Clarithromycin is prescribed for a skin infection. Which statin would most likely have a serious interaction with clarithromycin?

Clarithromycin is a potent inhibitor of CYP3A4, the enzyme that metabolizes many statins. When a statin that relies heavily on CYP3A4 for clearance is taken with clarithromycin, the statin’s levels in the blood can rise significantly, increasing the risk of muscle toxicity such as myopathy or rhabdomyolysis. Among common statins, those that depend most on CYP3A4 are simvastatin and atorvastatin. Because clarithromycin blocks the enzyme, these two would have the strongest interaction, leading to a higher risk of adverse muscle effects.

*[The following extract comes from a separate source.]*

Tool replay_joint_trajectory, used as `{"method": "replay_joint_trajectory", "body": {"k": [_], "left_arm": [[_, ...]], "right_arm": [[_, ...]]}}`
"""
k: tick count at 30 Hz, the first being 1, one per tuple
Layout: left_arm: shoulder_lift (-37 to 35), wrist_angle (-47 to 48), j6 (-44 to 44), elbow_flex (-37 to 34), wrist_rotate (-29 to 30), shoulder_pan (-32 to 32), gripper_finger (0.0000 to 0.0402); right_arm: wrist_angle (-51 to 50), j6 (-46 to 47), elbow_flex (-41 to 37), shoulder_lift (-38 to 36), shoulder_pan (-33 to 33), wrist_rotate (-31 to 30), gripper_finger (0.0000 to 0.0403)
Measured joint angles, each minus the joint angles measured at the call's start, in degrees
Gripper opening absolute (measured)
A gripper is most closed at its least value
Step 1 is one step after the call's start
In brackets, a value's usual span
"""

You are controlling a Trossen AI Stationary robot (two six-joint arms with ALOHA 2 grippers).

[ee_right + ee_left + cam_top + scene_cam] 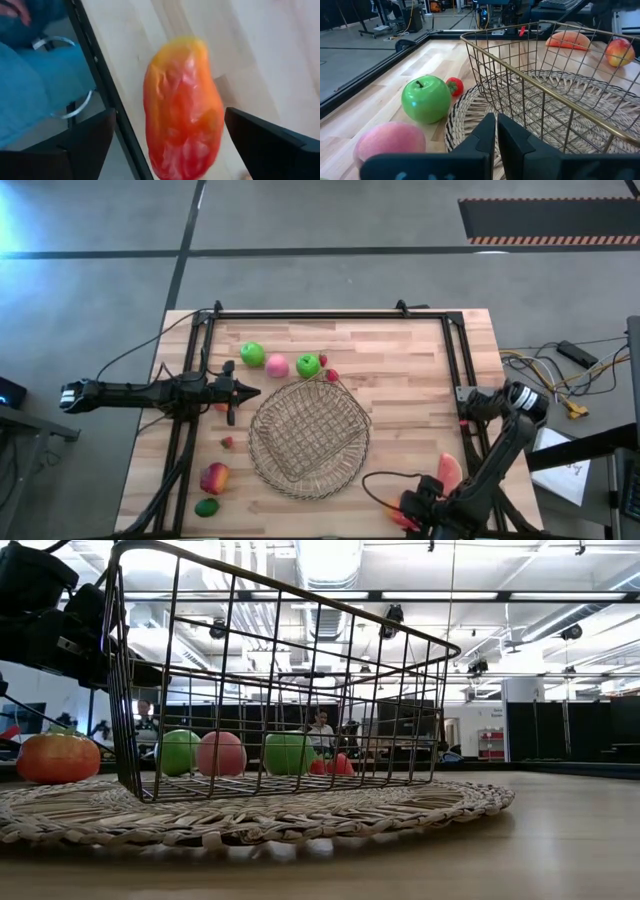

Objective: Build produce basket
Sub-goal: Put the mango into the gold wire basket

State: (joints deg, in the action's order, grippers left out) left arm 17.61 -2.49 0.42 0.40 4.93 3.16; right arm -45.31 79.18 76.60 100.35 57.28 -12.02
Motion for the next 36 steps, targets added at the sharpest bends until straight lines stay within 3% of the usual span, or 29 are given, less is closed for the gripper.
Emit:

Pravastatin and rosuvastatin, on the other hand, are not primarily cleared by CYP3A4; pravastatin is less dependent on hepatic metabolism and rosuvastatin is eliminated via multiple pathways with minimal CYP3A4 involvement. This makes their interactions with clarithromycin much less likely to be serious. So, the key concept is that the severity of interaction hinges on how much the statin is metabolized by CYP3A4. Statins with strong CYP3A4 metabolism pose a higher risk with clarithromycin, whereas those with minimal CYP3A4 involvement, like rosuvastatin, pose a much lower risk. In practice, if macrolide therapy is needed, clinicians often avoid or adjust the dose of CYP3A4-metabolized statins and consider alternatives or temporary discontinuation.